- Task details -
Only lines containing the word "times" belong in the answer; copy each one from the records.

[Stored items from a collection]
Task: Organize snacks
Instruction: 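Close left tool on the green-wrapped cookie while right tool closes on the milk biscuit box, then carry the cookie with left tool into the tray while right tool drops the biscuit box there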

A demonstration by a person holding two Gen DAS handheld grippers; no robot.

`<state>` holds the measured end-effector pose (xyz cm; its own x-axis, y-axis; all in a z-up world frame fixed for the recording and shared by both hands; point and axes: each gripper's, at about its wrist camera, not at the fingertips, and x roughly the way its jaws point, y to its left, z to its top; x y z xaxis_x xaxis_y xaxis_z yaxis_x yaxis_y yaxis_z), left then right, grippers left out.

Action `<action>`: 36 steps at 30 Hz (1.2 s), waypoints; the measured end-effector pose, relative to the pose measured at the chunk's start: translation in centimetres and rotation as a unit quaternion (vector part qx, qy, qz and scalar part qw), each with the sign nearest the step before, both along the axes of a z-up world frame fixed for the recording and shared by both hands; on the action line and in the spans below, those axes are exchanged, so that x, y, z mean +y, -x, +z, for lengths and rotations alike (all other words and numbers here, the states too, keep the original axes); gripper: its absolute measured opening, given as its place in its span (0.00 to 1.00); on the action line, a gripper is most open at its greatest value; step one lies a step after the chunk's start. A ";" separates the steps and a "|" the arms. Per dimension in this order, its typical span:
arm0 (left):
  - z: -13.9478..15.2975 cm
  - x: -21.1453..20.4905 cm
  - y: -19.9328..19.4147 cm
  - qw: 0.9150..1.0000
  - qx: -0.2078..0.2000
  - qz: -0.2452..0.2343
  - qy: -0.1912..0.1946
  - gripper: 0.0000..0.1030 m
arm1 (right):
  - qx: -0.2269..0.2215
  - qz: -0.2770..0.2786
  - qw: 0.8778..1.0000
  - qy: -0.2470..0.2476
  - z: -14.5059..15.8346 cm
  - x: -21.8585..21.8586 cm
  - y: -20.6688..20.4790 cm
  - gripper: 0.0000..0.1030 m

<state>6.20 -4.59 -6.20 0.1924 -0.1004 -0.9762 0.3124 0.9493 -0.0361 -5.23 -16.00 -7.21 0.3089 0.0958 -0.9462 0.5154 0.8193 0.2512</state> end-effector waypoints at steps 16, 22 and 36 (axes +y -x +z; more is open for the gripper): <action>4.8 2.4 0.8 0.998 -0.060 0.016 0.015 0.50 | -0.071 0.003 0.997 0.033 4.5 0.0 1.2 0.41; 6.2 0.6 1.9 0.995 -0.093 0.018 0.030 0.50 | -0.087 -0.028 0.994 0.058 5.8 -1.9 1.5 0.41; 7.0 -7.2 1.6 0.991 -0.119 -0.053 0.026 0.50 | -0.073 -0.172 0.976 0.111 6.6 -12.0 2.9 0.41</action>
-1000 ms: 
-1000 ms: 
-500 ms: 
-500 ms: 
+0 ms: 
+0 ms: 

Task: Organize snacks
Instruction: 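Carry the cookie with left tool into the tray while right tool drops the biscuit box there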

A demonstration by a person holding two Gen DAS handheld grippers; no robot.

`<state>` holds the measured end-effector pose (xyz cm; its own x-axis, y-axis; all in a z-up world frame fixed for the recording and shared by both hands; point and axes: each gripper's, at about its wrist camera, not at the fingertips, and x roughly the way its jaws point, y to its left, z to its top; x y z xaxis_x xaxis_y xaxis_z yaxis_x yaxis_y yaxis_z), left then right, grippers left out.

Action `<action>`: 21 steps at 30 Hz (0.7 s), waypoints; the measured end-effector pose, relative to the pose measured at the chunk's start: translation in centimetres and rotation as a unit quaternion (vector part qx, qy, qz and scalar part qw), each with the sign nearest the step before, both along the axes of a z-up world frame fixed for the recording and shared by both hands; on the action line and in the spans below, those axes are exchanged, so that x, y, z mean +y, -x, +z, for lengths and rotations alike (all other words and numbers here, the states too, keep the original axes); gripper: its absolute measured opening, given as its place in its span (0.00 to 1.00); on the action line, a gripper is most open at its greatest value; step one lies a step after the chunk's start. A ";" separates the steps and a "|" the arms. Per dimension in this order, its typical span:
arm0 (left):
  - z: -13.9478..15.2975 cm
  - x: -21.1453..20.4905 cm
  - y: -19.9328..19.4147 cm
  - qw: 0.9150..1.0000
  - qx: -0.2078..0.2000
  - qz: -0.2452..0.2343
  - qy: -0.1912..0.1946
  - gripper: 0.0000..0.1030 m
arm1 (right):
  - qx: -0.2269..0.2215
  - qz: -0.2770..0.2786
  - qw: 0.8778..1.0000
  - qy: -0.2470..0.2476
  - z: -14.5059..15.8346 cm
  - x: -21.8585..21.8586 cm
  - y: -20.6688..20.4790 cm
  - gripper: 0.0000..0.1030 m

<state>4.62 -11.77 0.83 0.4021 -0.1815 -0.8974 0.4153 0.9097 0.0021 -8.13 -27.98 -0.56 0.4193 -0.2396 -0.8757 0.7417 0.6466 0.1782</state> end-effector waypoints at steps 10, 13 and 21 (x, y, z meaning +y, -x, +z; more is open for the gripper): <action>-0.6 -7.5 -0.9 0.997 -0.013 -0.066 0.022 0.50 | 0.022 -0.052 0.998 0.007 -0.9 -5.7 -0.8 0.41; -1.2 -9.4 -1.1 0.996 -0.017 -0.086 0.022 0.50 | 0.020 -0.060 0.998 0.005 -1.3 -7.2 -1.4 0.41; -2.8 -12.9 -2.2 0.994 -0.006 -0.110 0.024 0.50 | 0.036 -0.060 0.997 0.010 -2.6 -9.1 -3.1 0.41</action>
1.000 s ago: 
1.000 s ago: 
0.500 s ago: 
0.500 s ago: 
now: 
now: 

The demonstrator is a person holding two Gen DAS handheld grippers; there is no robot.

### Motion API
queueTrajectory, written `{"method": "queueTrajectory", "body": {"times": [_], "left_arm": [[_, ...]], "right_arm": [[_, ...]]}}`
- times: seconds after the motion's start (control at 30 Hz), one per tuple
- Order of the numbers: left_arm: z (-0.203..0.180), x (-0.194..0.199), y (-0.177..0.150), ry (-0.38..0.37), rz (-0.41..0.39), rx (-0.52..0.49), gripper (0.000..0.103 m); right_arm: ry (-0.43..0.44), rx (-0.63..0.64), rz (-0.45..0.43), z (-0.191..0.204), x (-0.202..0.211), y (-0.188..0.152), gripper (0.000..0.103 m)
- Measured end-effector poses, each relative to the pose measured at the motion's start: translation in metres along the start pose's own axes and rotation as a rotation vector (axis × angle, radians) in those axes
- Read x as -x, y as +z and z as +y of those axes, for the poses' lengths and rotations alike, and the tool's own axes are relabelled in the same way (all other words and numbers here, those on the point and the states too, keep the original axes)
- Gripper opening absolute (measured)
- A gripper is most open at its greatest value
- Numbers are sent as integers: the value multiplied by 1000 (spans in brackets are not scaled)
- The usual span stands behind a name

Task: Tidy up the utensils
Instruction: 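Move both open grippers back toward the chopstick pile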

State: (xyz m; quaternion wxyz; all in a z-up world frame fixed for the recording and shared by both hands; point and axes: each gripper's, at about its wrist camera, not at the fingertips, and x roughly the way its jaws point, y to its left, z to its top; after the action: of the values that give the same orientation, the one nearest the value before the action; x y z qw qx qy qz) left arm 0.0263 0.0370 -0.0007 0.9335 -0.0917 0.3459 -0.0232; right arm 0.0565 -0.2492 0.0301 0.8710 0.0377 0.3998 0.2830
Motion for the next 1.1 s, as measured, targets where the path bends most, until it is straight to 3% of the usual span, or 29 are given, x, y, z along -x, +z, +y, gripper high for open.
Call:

- Response to the task -
queueTrajectory, written `{"method": "queueTrajectory", "body": {"times": [_], "left_arm": [[_, ...]], "right_arm": [[_, ...]]}}`
- times: seconds after the motion's start (control at 30 Hz), one per tuple

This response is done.